Anonymous Goose Blog
Published on

Seeking Hamlet: Part I

I've been playing around with Java's nio lately and ended up doing some simple experiments around The Tragedy of Hamlet. In a nutshell, I want to get the byte offsets for each word in the play, such that given a word, I can easily navigate to any of its locations in the file and do something there.

Do what? you ask? I have no idea. That's something for my future self to think about when it's time to write the second part of this blog post.

The Approach

Keep in mind this is a very first draft, so the final code may end up looking quite different

I'll take advantage of the file being comprised only of ascii characters. Additionally, words are being processed as if they were only composed of alphabetic chars, so the word pardon't will be split in two: pardon and t. I may look into ways of fixing this later but for now I don't see it as too big of an issue.

The Word class represents a single word and is backed by a byte[], also all chars are lowercased during the instantiation of a Word. For the actual file preprocessing, I read the file using 4Kb blocks and extract the tokens looking for continuous subarrays of alphabetic characters. One thing to keep in mind when doing this, is that it is possible to get to the end of the read data while in the middle of a word, so this also has to be taken care of.

The Result

The program prints the found tokens and their locations in the file.

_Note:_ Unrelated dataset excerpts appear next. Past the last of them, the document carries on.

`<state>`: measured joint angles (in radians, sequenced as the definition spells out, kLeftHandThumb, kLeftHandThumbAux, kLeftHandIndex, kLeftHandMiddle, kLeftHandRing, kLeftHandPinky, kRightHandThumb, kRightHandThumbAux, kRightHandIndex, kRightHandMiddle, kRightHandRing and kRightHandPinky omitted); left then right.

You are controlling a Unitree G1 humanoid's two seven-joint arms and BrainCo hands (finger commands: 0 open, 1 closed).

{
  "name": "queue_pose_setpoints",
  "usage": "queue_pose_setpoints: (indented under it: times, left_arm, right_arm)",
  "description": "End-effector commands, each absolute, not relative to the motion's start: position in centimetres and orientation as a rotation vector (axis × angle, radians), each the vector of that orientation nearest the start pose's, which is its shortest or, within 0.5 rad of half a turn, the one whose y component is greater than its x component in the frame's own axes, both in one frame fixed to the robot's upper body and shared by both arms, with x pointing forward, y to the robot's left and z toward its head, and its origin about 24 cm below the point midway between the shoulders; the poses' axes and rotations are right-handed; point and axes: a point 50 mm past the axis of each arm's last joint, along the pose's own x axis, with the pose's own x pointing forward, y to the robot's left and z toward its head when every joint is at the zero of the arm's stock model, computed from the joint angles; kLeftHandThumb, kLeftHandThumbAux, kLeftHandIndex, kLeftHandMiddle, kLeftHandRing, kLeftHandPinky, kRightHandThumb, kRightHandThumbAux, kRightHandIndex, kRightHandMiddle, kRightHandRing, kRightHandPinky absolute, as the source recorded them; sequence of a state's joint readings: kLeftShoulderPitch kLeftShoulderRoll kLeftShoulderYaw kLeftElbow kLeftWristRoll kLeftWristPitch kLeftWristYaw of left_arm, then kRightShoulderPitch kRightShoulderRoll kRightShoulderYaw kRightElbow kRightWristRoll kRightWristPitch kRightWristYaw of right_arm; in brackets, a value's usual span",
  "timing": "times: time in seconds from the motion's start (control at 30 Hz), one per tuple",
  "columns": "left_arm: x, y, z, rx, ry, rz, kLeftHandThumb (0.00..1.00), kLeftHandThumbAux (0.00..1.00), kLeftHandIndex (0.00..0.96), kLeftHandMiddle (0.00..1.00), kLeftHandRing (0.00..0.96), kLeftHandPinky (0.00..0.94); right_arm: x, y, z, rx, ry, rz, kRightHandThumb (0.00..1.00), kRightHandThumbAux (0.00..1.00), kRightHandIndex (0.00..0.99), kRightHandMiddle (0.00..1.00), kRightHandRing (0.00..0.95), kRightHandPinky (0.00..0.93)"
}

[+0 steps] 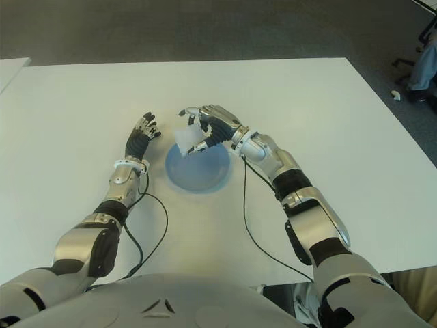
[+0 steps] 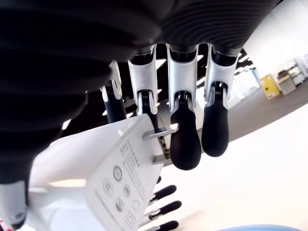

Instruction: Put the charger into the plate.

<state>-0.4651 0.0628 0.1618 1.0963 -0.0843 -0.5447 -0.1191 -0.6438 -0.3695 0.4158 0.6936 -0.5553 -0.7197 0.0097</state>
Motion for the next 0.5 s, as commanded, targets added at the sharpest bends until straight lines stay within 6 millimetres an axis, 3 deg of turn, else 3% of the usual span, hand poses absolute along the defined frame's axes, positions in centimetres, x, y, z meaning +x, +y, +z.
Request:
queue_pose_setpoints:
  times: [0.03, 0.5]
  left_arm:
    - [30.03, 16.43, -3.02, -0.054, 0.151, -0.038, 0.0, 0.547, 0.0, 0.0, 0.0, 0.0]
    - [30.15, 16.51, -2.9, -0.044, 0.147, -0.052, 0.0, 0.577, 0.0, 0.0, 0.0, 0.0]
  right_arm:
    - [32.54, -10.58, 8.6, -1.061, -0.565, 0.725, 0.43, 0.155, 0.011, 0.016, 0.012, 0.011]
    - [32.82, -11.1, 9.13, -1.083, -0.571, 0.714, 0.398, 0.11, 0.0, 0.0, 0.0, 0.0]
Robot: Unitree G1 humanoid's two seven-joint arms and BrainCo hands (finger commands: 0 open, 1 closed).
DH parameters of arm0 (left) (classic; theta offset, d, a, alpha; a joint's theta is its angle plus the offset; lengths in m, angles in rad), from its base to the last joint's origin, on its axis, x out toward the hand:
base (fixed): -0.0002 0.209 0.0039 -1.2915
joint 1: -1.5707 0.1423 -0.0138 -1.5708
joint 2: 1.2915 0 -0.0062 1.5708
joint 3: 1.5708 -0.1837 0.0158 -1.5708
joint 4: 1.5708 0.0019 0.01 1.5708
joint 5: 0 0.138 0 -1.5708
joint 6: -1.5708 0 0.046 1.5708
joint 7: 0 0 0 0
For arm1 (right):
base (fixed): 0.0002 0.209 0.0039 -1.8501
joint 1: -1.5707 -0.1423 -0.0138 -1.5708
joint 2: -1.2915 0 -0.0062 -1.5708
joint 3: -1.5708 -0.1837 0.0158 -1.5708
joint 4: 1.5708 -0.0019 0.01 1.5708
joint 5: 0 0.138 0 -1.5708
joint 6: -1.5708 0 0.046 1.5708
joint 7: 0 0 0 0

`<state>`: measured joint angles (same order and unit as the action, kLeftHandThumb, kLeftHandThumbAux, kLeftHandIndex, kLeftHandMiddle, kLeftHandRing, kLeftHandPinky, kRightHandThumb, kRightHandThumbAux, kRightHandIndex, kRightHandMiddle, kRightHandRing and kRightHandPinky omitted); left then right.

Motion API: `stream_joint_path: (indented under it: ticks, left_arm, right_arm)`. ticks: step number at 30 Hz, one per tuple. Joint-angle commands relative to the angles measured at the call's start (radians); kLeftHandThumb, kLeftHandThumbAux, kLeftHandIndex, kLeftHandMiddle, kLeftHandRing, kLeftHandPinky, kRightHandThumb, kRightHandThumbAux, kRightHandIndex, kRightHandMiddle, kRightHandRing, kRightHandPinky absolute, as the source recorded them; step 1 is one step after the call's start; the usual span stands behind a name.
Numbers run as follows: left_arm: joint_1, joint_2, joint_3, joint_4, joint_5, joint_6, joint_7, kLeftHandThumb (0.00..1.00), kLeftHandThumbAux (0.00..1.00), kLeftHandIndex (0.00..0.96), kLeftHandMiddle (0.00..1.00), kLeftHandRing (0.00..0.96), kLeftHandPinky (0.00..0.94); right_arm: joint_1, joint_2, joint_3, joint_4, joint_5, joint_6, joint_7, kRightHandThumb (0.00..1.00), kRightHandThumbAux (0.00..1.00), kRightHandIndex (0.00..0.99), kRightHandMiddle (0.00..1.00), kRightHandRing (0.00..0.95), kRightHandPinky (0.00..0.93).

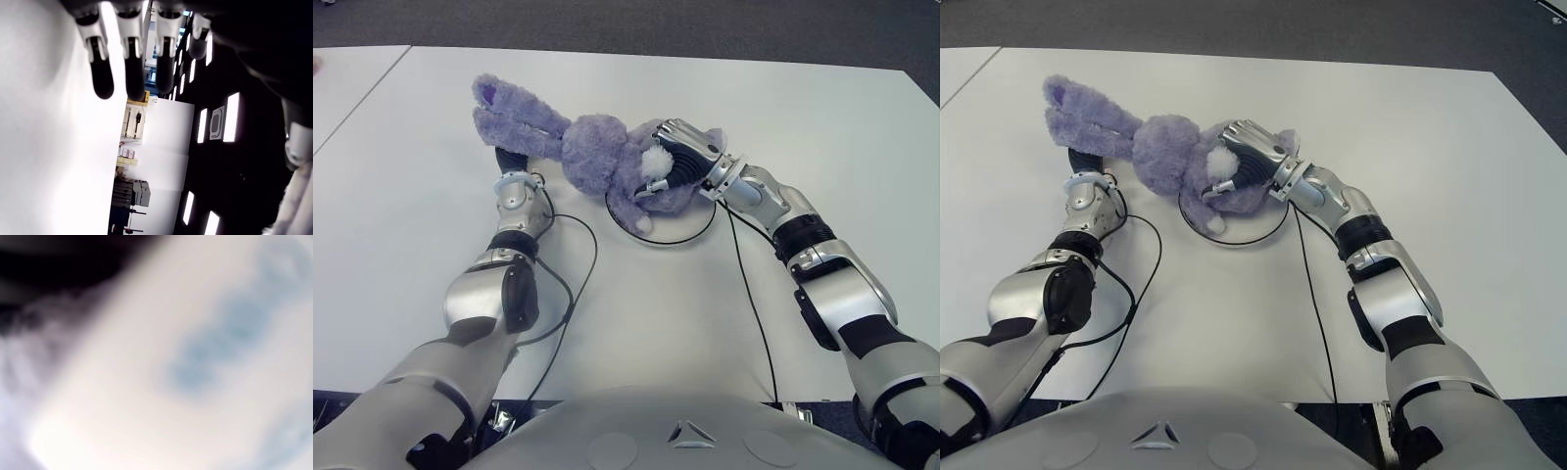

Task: Put the doll into the plate.

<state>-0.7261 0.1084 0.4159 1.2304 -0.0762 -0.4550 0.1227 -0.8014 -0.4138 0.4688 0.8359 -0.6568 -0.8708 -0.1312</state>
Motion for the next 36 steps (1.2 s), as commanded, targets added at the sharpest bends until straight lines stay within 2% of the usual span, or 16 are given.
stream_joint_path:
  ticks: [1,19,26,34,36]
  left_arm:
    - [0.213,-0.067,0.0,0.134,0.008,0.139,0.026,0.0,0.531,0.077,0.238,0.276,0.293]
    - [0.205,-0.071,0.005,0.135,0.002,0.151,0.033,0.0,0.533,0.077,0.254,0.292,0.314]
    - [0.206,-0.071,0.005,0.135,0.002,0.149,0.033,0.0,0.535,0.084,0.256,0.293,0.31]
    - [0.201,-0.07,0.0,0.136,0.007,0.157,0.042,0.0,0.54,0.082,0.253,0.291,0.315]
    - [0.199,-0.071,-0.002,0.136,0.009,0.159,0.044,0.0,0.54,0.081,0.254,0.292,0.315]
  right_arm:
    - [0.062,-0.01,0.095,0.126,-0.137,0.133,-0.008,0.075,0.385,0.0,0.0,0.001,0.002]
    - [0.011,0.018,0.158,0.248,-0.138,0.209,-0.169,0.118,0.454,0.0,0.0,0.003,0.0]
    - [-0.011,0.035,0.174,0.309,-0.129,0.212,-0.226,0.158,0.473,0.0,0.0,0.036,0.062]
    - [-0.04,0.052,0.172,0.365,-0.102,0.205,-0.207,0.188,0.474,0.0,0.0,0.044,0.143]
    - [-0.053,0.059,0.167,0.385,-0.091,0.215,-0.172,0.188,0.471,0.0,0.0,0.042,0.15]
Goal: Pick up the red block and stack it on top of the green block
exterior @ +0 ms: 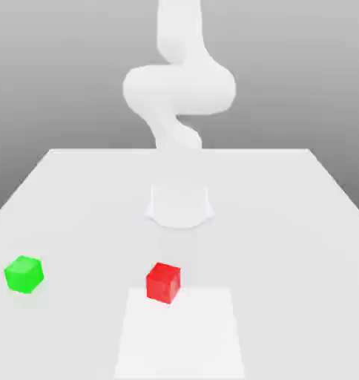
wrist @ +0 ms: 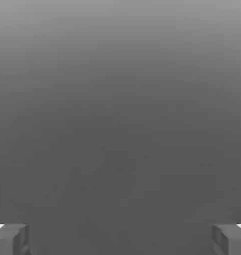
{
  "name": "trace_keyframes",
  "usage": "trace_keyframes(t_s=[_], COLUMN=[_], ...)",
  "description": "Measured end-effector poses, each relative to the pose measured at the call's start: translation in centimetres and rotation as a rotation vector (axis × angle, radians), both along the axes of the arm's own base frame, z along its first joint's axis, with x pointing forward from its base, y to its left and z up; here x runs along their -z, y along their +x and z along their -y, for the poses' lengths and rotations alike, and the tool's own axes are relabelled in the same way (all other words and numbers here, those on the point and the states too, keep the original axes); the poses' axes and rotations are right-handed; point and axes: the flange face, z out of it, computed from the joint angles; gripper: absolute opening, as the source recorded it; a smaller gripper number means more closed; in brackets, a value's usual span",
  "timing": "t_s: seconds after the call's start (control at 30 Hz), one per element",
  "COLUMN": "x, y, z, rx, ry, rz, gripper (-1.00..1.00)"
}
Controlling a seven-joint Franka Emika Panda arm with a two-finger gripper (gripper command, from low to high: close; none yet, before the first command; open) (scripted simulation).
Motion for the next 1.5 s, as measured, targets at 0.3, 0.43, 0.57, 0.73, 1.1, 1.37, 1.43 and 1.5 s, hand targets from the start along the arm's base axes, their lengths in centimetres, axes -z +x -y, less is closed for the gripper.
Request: trace_keyframes(t_s=[0.3,0.43,0.57,0.73,1.1,1.37,1.43,1.5], x=[22.5,32.6,42.9,49.2,51.0,45.5,44.7,44.1], y=[3.6,1.1,-3.8,-5.5,-5.7,-5.5,-4.8,-4.3], z=[1.6,2.3,2.7,2.9,2.8,3.5,6.4,10.2], rx=[0.144,0.222,0.312,0.341,0.341,0.371,0.495,0.648], ry=[0.07,0.101,0.129,0.137,0.137,0.149,0.201,0.264], rz=[-0.328,-0.488,-0.66,-0.713,-0.714,-0.712,-0.704,-0.692], gripper=[0.0,0.0,0.0,0.0,-1.0,-1.0,-1.0,-1.0])
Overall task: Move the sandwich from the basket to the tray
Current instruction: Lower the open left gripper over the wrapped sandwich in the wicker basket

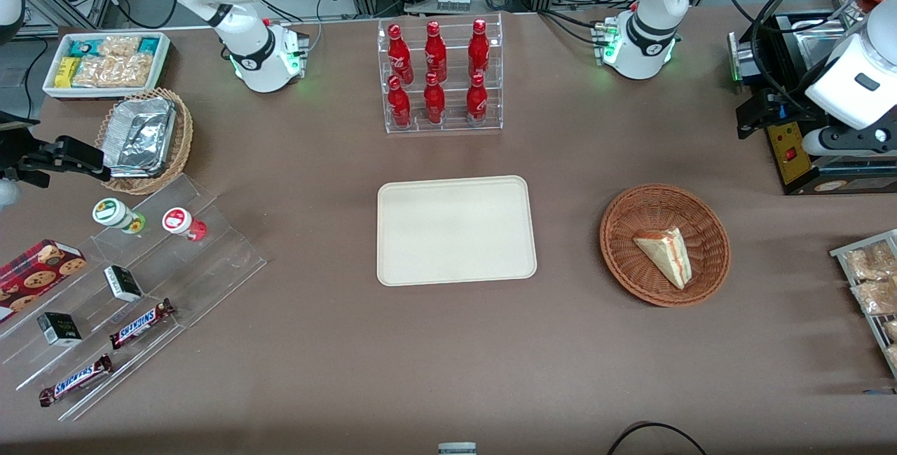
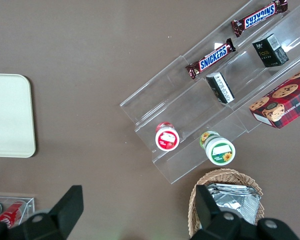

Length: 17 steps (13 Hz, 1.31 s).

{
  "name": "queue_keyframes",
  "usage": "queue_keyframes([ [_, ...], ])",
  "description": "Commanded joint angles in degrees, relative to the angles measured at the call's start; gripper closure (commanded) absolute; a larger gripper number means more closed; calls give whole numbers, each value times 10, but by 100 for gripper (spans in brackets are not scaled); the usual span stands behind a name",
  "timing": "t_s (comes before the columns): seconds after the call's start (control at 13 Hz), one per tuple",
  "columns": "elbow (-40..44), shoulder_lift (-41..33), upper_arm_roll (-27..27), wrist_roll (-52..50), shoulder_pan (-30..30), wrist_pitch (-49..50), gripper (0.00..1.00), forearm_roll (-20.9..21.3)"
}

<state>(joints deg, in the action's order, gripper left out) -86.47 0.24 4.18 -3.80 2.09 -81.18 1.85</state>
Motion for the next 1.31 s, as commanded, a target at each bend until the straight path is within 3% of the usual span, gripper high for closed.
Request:
queue_keyframes([
  [0.0,40,31,-5,9,7,-12,0,10],
  [0.54,-7,78,-8,-1,-1,-76,0,31],
  [1.23,-227,107,-8,-163,-15,-378,0,25],
])
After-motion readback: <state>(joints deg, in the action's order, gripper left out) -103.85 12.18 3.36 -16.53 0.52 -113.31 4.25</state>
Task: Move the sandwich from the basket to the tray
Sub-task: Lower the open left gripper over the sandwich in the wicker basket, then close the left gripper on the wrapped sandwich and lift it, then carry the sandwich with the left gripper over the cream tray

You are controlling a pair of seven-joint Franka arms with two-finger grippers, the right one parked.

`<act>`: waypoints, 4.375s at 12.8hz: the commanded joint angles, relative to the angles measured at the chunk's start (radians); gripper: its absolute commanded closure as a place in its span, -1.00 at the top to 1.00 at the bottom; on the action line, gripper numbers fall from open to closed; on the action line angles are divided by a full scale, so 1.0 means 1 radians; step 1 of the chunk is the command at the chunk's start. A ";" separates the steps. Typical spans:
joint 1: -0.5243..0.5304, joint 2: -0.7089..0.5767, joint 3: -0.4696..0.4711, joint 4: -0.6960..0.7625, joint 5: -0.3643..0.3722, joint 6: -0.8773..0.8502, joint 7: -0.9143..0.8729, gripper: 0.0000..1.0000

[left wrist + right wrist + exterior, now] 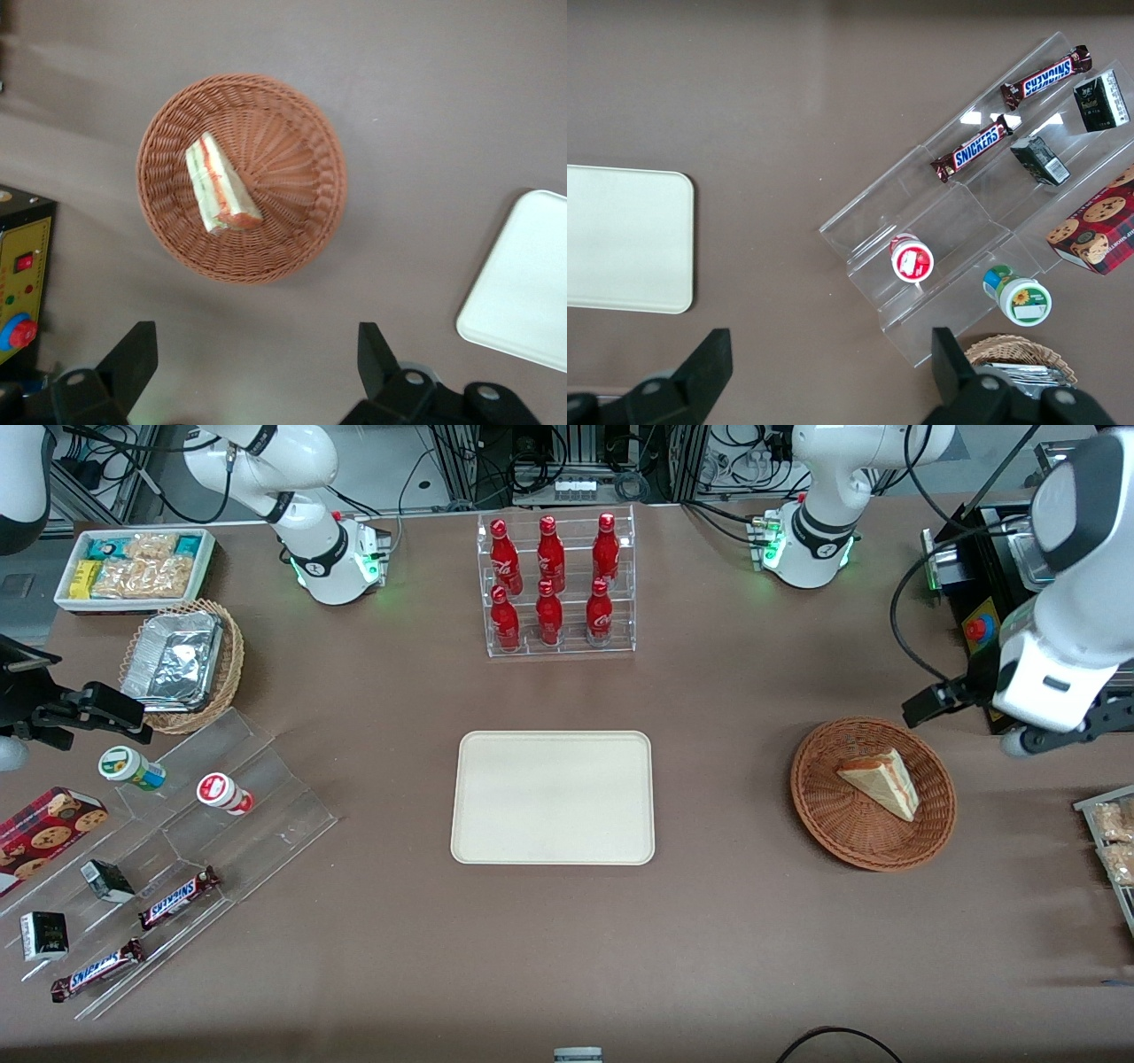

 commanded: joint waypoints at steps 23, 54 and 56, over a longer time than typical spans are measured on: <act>0.100 0.276 0.102 -0.384 -0.036 0.647 -0.478 1.00; -0.314 0.282 0.088 -0.183 -0.033 0.480 -0.282 -0.56; -0.376 0.302 0.086 -0.174 -0.033 0.486 -0.247 -0.56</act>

This byte offset can be used to get quickly to that location in the file and do things like getting the context in which the word appears:

> java SeekingHamlet

...
truth is present at locations: [8568, 27105, 45865, 54909, 56900, 157694]
try is present at locations: [56982, 57377, 98890, 110856, 122254, 134053]
tugging is present at locations: [123350]
tumbled is present at locations: [137178]
tune is present at locations: [86164, 180204]
tunes is present at locations: [155659, 165195]
turbulent is present at locations: [78513]
turf is present at locations: [135858]
turk is present at locations: [102215]
turn is present at locations: [47572, 74113, 82705, 99355, 102210, 110242, 117111, 142126, 146140, 166505, 179981, 187163]
turneth is present at locations: [147855]
turns is present at locations: [143499]
tush is present at locations: [2435, 2441]
tutor is present at locations: [88659]
twain is present at locations: [99941, 120469]
twas is present at locations: [67866, 70041, 70579, 167019]
tweaks is present at locations: [76685]
tween is present at locations: [173348]
twelve is present at locations: [1235, 21908, 29200, 96383, 179240]
...

> tail -c +78513 hamlet.txt | head -n 5 # navigate to the byte offset of 'turbulent' 
turbulent and dangerous lunacy?
  Ros. He does confess he feels himself distracted,
    But from what cause he will by no means speak.
  Guil. Nor do we find him forward to be sounded,
    But with a crafty madness keeps aloof

Get the code here.

Is this useful? no clue, but it is fun.